RayBiotech Awarded NIH/STTR Grant for Endometriosis Research

RayBiotech, Inc., a leading developer and supplier of multiplex protein and antibody arrays, was recently awarded an STTR research grant to identify protein markers that could potentially be used in a diagnostic test for endometriosis.

Norcross, GA, October 22, 2010 --(PR.com)-- RayBiotech, Inc., a leading developer and supplier of multiplex protein and antibody arrays, was recently awarded a federally funded research grant to develop a cost-effective diagnostic test for endometriosis, an enigmatic reproductive disease in women. Their grant is funded by the Small Business Technology Transfer (STTR), a competitive grant program administered by the National Institutes of Health (NIH) with the intent of stimulating technological innovation in the small business community.

Over the last decade, RayBiotech has pioneered the development of antibody and protein arrays for the rapid detection of multiple disease-related proteins in biological specimens. This technology will be utilized in RayBiotech’s newly funded research project to identify key protein biomarkers from endometrial biopsy samples.

A gynecological disease in which endometrial tissue grows in abnormal locations outside the uterine cavity, endometriosis affects roughly 10% of women of reproductive age (176 million women worldwide). Endometriosis is a major cause of female infertility and is often accompanied by debilitating pelvic pain.

Currently, diagnosis of endometriosis requires laparoscopic surgery to visually inspect the inside of the pelvis and abdomen. A less invasive and costly diagnostic alternative is desperately needed. The hope is that the discovery of a robust biomarker signature will pave the way for an accurate, inexpensive diagnostic test for endometriosis as an alternative to surgery.

This is not RayBiotech’s first foray into protein biomarker discovery. A recent publication in Cancer Genomics & Proteomics (Huang, et al. 2010;7:129-142.) presents an example in which RayBiotech’s scientists used their own high-density Biotin Label-based Array, which can screen for over 500 human proteins, to identify six proteins in the blood of ovarian cancer patients that show great promise as a potential diagnostic panel.

Another high-profile example of the application of antibody arrays to biomarker discovery was illustrated in the November 2007 edition of the peer‐reviewed scientific journal, Nature Medicine (Ray, et al.). In this study, antibody arrays from RayBiotech were used to screen for 120 different proteins, resulting in the identification of a panel of 18 biomarkers in serum that could correctly predict with 81% accuracy the onset of Alzheimer’s disease up to 5 years before symptoms appeared.

“Antibody array technology represents a new paradigm for biomarker proteomics that has the potential to accelerate biomarker discovery and validation compared to traditional methods of proteomics,” says Dr. Ray Huang, Founder and President of RayBiotech.

The prevailing approach to protein biomarker discovery employs 2‐D gel electrophoresis and various methods of mass spectrometry.
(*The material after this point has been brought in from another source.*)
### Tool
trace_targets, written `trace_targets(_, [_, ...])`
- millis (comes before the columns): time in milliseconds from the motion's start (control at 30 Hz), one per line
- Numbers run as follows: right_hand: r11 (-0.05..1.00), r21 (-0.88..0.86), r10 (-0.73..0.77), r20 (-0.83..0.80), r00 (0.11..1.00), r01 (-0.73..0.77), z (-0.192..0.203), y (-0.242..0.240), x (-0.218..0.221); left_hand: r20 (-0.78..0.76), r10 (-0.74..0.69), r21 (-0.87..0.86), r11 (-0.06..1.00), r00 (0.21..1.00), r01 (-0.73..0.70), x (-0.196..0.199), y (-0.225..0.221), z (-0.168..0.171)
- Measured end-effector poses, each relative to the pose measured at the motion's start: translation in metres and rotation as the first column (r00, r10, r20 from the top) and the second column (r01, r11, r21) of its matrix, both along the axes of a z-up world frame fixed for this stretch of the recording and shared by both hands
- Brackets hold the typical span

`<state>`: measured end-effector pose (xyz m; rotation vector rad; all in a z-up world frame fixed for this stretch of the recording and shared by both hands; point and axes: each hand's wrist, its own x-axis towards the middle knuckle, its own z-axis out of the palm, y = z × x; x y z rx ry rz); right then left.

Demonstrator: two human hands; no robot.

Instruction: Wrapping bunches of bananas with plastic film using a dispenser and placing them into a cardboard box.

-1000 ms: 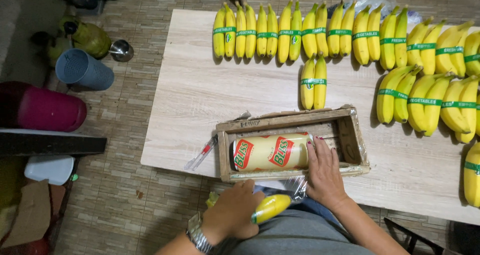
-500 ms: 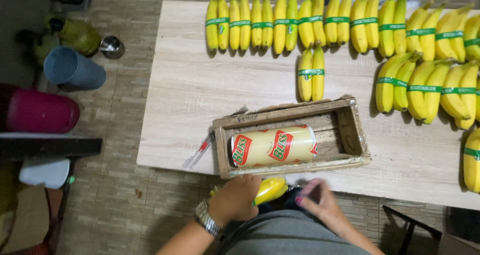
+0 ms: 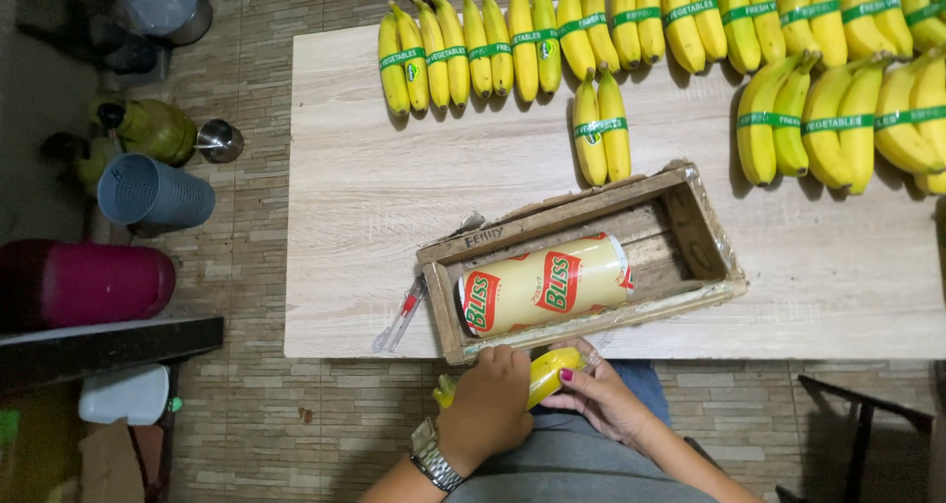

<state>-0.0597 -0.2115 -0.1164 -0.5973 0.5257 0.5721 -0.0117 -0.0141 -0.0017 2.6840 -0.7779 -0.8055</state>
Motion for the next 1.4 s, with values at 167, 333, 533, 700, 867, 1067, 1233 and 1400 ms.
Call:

These traditional proteomic techniques can be very expensive, cumbersome, and unsuitable for high‐throughput sample testing. By contrast, antibody arrays allow high-content screening for hundreds of proteins very quickly and at a fraction of the cost of these more established techniques.
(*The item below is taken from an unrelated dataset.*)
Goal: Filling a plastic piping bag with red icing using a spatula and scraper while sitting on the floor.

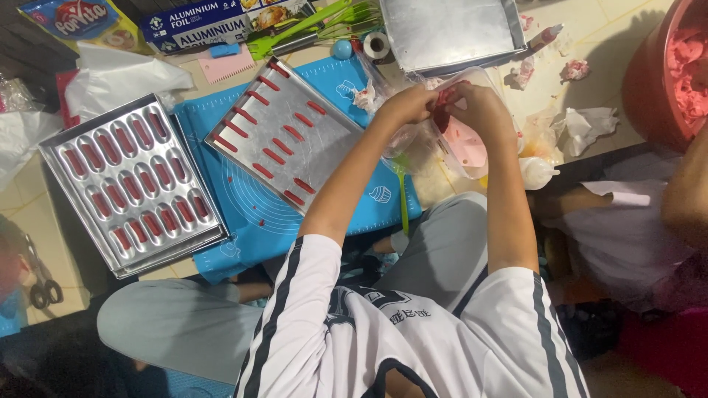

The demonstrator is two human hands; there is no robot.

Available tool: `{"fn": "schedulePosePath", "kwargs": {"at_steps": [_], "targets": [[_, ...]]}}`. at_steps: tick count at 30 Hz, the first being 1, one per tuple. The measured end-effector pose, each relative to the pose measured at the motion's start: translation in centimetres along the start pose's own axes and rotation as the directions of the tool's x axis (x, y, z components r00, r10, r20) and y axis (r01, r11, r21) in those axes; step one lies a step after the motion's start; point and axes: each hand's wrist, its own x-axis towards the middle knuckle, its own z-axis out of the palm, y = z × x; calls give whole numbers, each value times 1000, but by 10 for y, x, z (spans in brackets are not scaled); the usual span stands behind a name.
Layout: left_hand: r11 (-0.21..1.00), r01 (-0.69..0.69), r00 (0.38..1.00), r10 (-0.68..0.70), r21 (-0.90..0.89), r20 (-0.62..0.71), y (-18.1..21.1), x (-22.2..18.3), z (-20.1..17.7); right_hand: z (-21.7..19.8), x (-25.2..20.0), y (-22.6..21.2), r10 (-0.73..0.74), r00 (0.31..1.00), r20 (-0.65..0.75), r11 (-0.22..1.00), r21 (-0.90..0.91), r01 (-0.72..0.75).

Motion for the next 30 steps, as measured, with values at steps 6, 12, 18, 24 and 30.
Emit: {"fn": "schedulePosePath", "kwargs": {"at_steps": [6, 12, 18, 24, 30], "targets": [[960, -239, 946, 196, -147, -260, -6, -21, -6, -45, -26, 0, -17, 962, -272, 984, 165, 64], [987, -43, 996, 29, -157, -89, -6, -91, -76, -82, -58, -36, -3, 945, -327, 985, 164, 59], [999, -34, 993, 38, 42, -111, -62, -127, -76, -92, -64, -90, -146, 960, -238, 948, 243, 204], [910, 60, 965, -158, -411, -209, -27, -179, -94, -77, -44, -147, -358, 931, -69, 930, 66, 362], [469, 75, 971, -234, -880, -42, 13, -223, -95, -58, 0, -179, -356, 927, 120, 869, -320, 376]]}}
In addition, 2-D gels and mass spectrometry work well for detection of highly abundant proteins, but they lack the sensitivity to detect important cytokines, growth factors, and other disease-related proteins that are often present at low concentrations in body fluids (low pg/ml range). Antibody-based assays, however, easily detect proteins as these concentrations. As such, the high sensitivity of antibody arrays makes them ideal for detecting changes in expression of low-abundance proteins unsuitable for traditional proteomic analysis.

Most importantly, biomarker discovery using immunoassays allows a seamless transition to biomarker validation and development of a diagnostic test suitable for clinical use. Antibody-based immunodiagnostics are already routinely used and widely accepted in the clinic, whilst mass spectrometry remains a research-only technique that requires expensive, dedicated equipment and highly trained personnel. As such, validation of protein biomarkers in a larger, more heterogeneous population and clinical applications, such as diagnostics, most often require the development of immunoassays. If potential protein biomarkers are identified using antibody arrays, the same antibodies used to search for the biomarkers can be used to validate them and, potentially, to develop a diagnostic test.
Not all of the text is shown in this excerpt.